CAPE TOWN – The human spine is the line of bones that runs down the centre of your back. It is essential to the manner in which we function, controlling movement, feeling and acting as the link between the brain and the rest of the body. If you have problems with your spine, expect the quality of your life to be affected.
The point I’m trying to make is that a football team, like the human body, relies heavily on the spine.
The spine of a team refers to the positions from goalkeeper to central defence, to central midfield and centre forward: in other words, the line that runs right through the middle of the team. This is the core of what makes a side successful. Get the spine right and, invariably, the team plays well.
For example: Manchester City: Ederson (goalkeeper), Vincent Kompany (centre-back), Kevin de Bruyne (midfield) and Sergio Aguero (forward); France’s World Cup-winning squad: Hugo Lloris, Raphael Varane, N’Golo Kante and Antoine Griezmann.
Cape Town City have struggled for form since winning the MTN8 last month. For reasons including injury, suspension and rotation, coach Benni McCarthy has had to chop and change his starting team - and, as expected, the flow and rhythm of their game was affected. On Saturday night at the Cape Town Stadium, however, with everyone back in contention for selection, McCarthy was able to get his spine on to the field and the City engine was purring again; in the end, they were far too strong and classy as they swept past AmaZulu 3-0.
But it was the return of the spine that was at the heart of the victory: reliable Dutch goalkeeper Peter Leeuwenburgh, uncompromising centre-back Taariq Fielies, dynamic, indefatigable Austrian midfield man Roland Putsche and the powerful Siphlele Mthembu in attack.
* On the same day in which there was much disappointment about the attendance at rugby’s Currie Cup final between Western Province and the Sharks at Newlands (around 27 000), football’s Soweto derby between Kaizer Chiefs and Orlando Pirates (about 90 000) proved that rumours about its demise was greatly exaggerated. Having been in the doldrums for a while, the occasion lived up to the hype as Chiefs and Pirates produced a pulsating, entertaining match.
Gone was the caution and defence-first attitude of the recent past; in its place was an attacking approach that was really good on the eye, with Pirates trio of Vincent Pule, Justin Shonga and Augustin Mulenga an absolute treat to watch.
* Regular readers of this column will know that I’m an ardent Liverpool fan. But, and especially with my son being obsessed with Arsenal, I have to keep a close eye on what happens at the Gunners. And, boy, have they looked good in the post-Arsene Wenger era. New manager Unai Emery has breathed new life into the team and they are currently on an 11-game winning run (this was written before yesterday’s away game against Crystal Palace).

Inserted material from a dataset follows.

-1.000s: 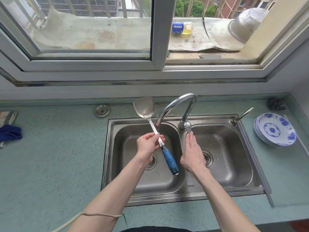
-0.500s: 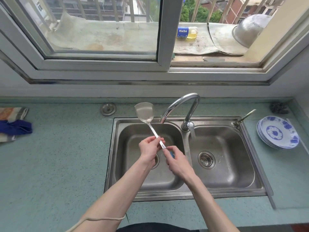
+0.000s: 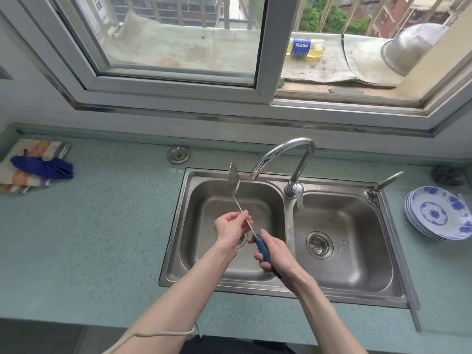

Mesut Özil is again looking like the world class player he undoubtedly is; Pierre-Emerick Aubameyang and Alexandre Lacazette are on fire up front; Alex Iwobi and Héctor Bellerí* have been revitalised; and the addition of the exceptional Lucas Torreira has infused the team with much-needed midfield solidity.
The scary thing is that Arsenal will get even better with time - and I’m just bracing for the banter and tension which is about to be ratcheted up in the Liverpool-Arsenal rivalry in my home.